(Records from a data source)
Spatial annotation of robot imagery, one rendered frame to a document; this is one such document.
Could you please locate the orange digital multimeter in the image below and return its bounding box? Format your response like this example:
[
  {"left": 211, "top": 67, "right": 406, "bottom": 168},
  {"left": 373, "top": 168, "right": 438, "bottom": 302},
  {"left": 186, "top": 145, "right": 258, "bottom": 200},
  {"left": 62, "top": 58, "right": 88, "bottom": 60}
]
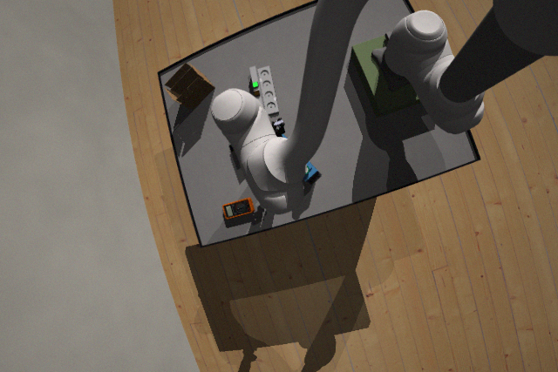
[{"left": 222, "top": 198, "right": 255, "bottom": 220}]

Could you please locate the brown cardboard box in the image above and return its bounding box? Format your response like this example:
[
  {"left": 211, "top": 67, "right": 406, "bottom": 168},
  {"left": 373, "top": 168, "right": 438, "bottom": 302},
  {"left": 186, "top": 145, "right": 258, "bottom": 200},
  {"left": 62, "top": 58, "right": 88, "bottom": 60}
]
[{"left": 164, "top": 63, "right": 215, "bottom": 110}]

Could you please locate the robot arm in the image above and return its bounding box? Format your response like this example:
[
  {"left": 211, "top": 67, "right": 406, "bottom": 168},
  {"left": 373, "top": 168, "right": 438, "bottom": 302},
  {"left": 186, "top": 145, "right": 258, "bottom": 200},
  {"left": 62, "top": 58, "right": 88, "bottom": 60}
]
[{"left": 211, "top": 0, "right": 558, "bottom": 214}]

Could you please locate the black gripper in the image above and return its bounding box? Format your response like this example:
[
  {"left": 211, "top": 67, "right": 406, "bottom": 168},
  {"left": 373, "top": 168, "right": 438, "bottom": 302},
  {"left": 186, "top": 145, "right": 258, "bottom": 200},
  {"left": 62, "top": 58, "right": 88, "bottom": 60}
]
[{"left": 272, "top": 118, "right": 285, "bottom": 137}]

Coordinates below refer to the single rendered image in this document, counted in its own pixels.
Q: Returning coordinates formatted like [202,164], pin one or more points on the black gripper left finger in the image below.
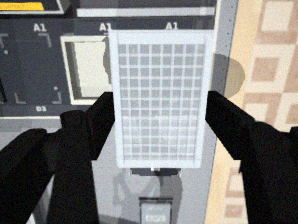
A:
[28,163]

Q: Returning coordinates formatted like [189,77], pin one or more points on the cream one-well reservoir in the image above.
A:
[87,67]

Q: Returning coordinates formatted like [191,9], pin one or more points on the grey base plate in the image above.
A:
[117,193]

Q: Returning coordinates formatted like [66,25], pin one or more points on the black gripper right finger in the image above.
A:
[269,174]

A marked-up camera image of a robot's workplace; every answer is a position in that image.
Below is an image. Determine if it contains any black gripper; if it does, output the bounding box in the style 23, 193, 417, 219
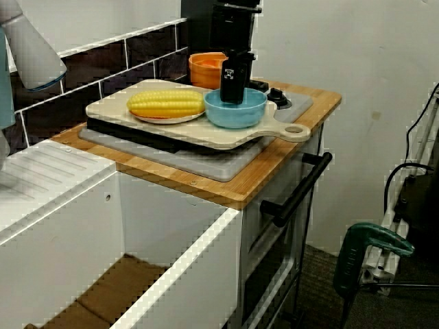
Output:
211, 5, 257, 104

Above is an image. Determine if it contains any light blue plastic bowl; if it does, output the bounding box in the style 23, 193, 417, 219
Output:
203, 87, 268, 130

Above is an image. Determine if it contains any yellow toy corn cob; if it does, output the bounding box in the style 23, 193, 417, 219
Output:
127, 88, 206, 119

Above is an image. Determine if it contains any black burner grate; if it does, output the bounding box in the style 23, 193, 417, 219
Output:
248, 79, 270, 94

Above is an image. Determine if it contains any orange toy pot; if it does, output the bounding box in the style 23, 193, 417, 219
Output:
187, 51, 229, 90

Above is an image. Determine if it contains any black stove knob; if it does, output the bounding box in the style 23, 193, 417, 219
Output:
267, 87, 292, 110

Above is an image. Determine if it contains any red plate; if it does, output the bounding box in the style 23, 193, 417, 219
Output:
129, 108, 206, 125

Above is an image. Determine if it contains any grey toy stove top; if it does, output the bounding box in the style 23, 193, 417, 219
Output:
78, 87, 315, 182

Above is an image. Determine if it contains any dark tiled backsplash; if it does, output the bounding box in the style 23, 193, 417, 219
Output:
6, 19, 189, 155

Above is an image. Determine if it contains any white toy oven front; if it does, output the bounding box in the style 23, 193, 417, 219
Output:
239, 126, 325, 329

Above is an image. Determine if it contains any white toy sink unit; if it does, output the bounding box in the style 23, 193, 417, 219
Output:
0, 138, 244, 329

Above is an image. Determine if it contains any green clamp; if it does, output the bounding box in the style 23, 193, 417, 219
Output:
333, 221, 416, 304

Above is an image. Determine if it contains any black equipment box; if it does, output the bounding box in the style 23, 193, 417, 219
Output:
394, 171, 439, 247

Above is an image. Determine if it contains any teal box appliance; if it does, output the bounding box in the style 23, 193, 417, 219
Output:
0, 25, 16, 130

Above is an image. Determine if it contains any brown cardboard sheet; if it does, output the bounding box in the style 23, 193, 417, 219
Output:
23, 252, 171, 329

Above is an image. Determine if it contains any wooden cutting board with handle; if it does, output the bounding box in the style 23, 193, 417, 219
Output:
84, 78, 311, 151

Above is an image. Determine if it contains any white backsplash rail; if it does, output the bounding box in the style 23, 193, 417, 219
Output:
56, 16, 188, 59

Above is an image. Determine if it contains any black oven door handle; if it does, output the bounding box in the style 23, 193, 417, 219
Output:
259, 151, 333, 228

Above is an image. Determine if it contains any thin black cable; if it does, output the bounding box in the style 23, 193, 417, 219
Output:
406, 82, 439, 165

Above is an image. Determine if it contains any thick black cable loop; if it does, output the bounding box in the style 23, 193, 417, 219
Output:
383, 163, 436, 220

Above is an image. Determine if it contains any aluminium profile rail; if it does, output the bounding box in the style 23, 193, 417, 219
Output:
359, 92, 439, 297

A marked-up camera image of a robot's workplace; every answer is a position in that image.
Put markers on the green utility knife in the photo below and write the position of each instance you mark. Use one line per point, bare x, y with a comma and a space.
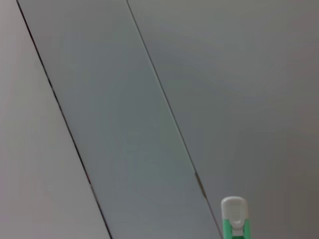
235, 206

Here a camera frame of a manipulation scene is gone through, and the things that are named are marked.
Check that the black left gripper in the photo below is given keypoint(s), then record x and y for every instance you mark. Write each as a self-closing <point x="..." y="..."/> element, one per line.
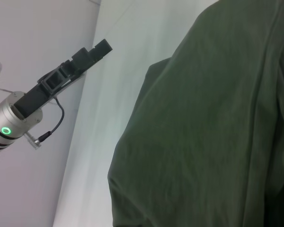
<point x="45" y="87"/>

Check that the dark green printed t-shirt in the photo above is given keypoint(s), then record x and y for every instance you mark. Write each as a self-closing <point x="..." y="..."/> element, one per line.
<point x="203" y="130"/>

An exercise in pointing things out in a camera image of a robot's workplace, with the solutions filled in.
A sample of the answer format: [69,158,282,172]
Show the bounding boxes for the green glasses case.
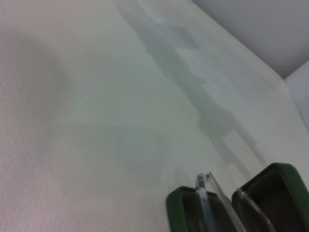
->
[165,162,309,232]

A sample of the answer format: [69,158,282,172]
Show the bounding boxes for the clear frame glasses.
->
[195,171,275,232]

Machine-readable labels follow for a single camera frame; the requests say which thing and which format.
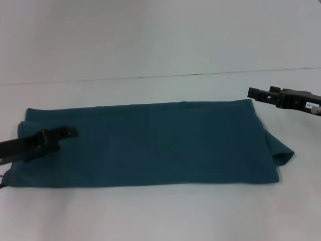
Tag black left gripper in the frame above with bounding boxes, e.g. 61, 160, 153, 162
0, 125, 80, 166

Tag teal blue FREE! t-shirt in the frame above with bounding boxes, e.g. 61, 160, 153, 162
1, 98, 295, 189

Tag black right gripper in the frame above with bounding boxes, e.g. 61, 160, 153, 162
247, 85, 321, 115

Problem. Give the records again exactly, minus the pictures.

Output.
Spatial annotation of robot imagery, one rendered frame to a document; this is one such document.
Could you please locate the orange digital multimeter in the image below and return its bounding box? Format your response like this example:
[
  {"left": 211, "top": 67, "right": 406, "bottom": 168},
  {"left": 373, "top": 168, "right": 438, "bottom": 302},
  {"left": 186, "top": 145, "right": 258, "bottom": 200},
  {"left": 62, "top": 58, "right": 88, "bottom": 60}
]
[{"left": 222, "top": 198, "right": 255, "bottom": 220}]

Could you please locate the brown cardboard box in the image above and return its bounding box? Format your response like this example:
[
  {"left": 211, "top": 67, "right": 406, "bottom": 168},
  {"left": 373, "top": 168, "right": 438, "bottom": 302},
  {"left": 186, "top": 145, "right": 258, "bottom": 200},
  {"left": 62, "top": 58, "right": 88, "bottom": 60}
]
[{"left": 164, "top": 63, "right": 215, "bottom": 110}]

Could you please locate the robot arm in the image above and return its bounding box? Format your response like this example:
[
  {"left": 211, "top": 67, "right": 406, "bottom": 168},
  {"left": 373, "top": 168, "right": 438, "bottom": 302},
  {"left": 186, "top": 145, "right": 258, "bottom": 200},
  {"left": 62, "top": 58, "right": 88, "bottom": 60}
]
[{"left": 211, "top": 0, "right": 558, "bottom": 214}]

Could you please locate the black gripper in the image above and return its bounding box? Format your response like this example:
[
  {"left": 211, "top": 67, "right": 406, "bottom": 168},
  {"left": 373, "top": 168, "right": 438, "bottom": 302},
  {"left": 186, "top": 145, "right": 258, "bottom": 200},
  {"left": 62, "top": 58, "right": 88, "bottom": 60}
]
[{"left": 272, "top": 118, "right": 285, "bottom": 137}]

Coordinates below refer to the single rendered image in this document, counted in its own pixels.
Q: Returning coordinates formatted like [202,164], pin one or more points on the black gripper left finger in the image below.
A:
[28,163]

Q: Returning coordinates formatted like [189,77], pin one or more points on the cream one-well reservoir in the image above.
A:
[87,67]

Q: Returning coordinates formatted like [191,9], pin one or more points on the grey base plate in the image above.
A:
[117,193]

Q: Returning coordinates formatted like [66,25], pin one or more points on the black gripper right finger in the image above.
A:
[269,174]

A marked-up camera image of a robot's workplace; every answer is a position in that image.
Below is an image. Determine if it contains any black gripper; if it does, output the bounding box in the style 23, 193, 417, 219
Output:
211, 5, 257, 104

Above is an image. Determine if it contains any light blue plastic bowl; if it does, output the bounding box in the style 23, 193, 417, 219
Output:
203, 87, 268, 130

Above is an image. Determine if it contains any yellow toy corn cob; if it does, output the bounding box in the style 23, 193, 417, 219
Output:
127, 88, 206, 119

Above is an image. Determine if it contains any black burner grate; if it does, output the bounding box in the style 23, 193, 417, 219
Output:
248, 79, 270, 94

Above is an image. Determine if it contains any orange toy pot; if it does, output the bounding box in the style 23, 193, 417, 219
Output:
187, 51, 229, 90

Above is an image. Determine if it contains any black stove knob; if it does, output the bounding box in the style 23, 193, 417, 219
Output:
267, 87, 292, 110

Above is an image. Determine if it contains any red plate; if it does, output the bounding box in the style 23, 193, 417, 219
Output:
129, 108, 206, 125

Above is an image. Determine if it contains any grey toy stove top; if it does, output the bounding box in the style 23, 193, 417, 219
Output:
78, 87, 315, 182

Above is an image. Determine if it contains any dark tiled backsplash; if it does, output the bounding box in the style 23, 193, 417, 219
Output:
6, 19, 189, 155

Above is an image. Determine if it contains any white toy oven front; if it does, output the bounding box in the style 23, 193, 417, 219
Output:
239, 126, 325, 329

Above is an image. Determine if it contains any white toy sink unit; if it does, output the bounding box in the style 23, 193, 417, 219
Output:
0, 138, 244, 329

Above is an image. Determine if it contains any green clamp; if it does, output the bounding box in the style 23, 193, 417, 219
Output:
333, 221, 416, 304

Above is an image. Determine if it contains any black equipment box; if it does, output the bounding box in the style 23, 193, 417, 219
Output:
394, 171, 439, 247

Above is an image. Determine if it contains any teal box appliance; if it does, output the bounding box in the style 23, 193, 417, 219
Output:
0, 25, 16, 130

Above is an image. Determine if it contains any brown cardboard sheet; if it does, output the bounding box in the style 23, 193, 417, 219
Output:
23, 252, 171, 329

Above is an image. Determine if it contains any wooden cutting board with handle; if it does, output the bounding box in the style 23, 193, 417, 219
Output:
84, 78, 311, 151

Above is an image. Determine if it contains any white backsplash rail; if it does, output the bounding box in the style 23, 193, 417, 219
Output:
56, 16, 188, 59

Above is an image. Determine if it contains any black oven door handle; if it does, output the bounding box in the style 23, 193, 417, 219
Output:
259, 151, 333, 228

Above is an image. Determine if it contains any thin black cable; if it does, output the bounding box in the style 23, 193, 417, 219
Output:
406, 82, 439, 165

Above is an image. Determine if it contains any thick black cable loop; if it does, output the bounding box in the style 23, 193, 417, 219
Output:
383, 163, 436, 220

Above is an image. Determine if it contains any aluminium profile rail; if it does, output the bounding box in the style 23, 193, 417, 219
Output:
359, 92, 439, 297

A marked-up camera image of a robot's workplace; every answer is a position in that image.
Put markers on the green utility knife in the photo below and write the position of each instance you mark. Use one line per point, bare x, y with a comma and a space.
235, 206

Here a camera frame of a manipulation scene is gone through, and the things that are named are marked.
Check that the black left gripper in the photo below is given keypoint(s), then record x and y for every instance you mark. Write each as a self-closing <point x="..." y="..."/> element, one per line.
<point x="45" y="87"/>

Check that the dark green printed t-shirt in the photo above is given keypoint(s), then record x and y for every instance you mark. Write each as a self-closing <point x="..." y="..."/> element, one per line.
<point x="203" y="130"/>

An exercise in pointing things out in a camera image of a robot's workplace, with the solutions filled in.
A sample of the answer format: [69,158,282,172]
Show the bounding boxes for the green glasses case.
->
[165,162,309,232]

A sample of the answer format: [69,158,282,172]
Show the bounding boxes for the clear frame glasses.
->
[195,171,275,232]

Machine-readable labels follow for a single camera frame; the requests say which thing and which format.
Tag black left gripper in the frame above with bounding boxes, e.g. 61, 160, 153, 162
0, 125, 80, 166

Tag teal blue FREE! t-shirt in the frame above with bounding boxes, e.g. 61, 160, 153, 162
1, 98, 295, 189

Tag black right gripper in the frame above with bounding boxes, e.g. 61, 160, 153, 162
247, 85, 321, 115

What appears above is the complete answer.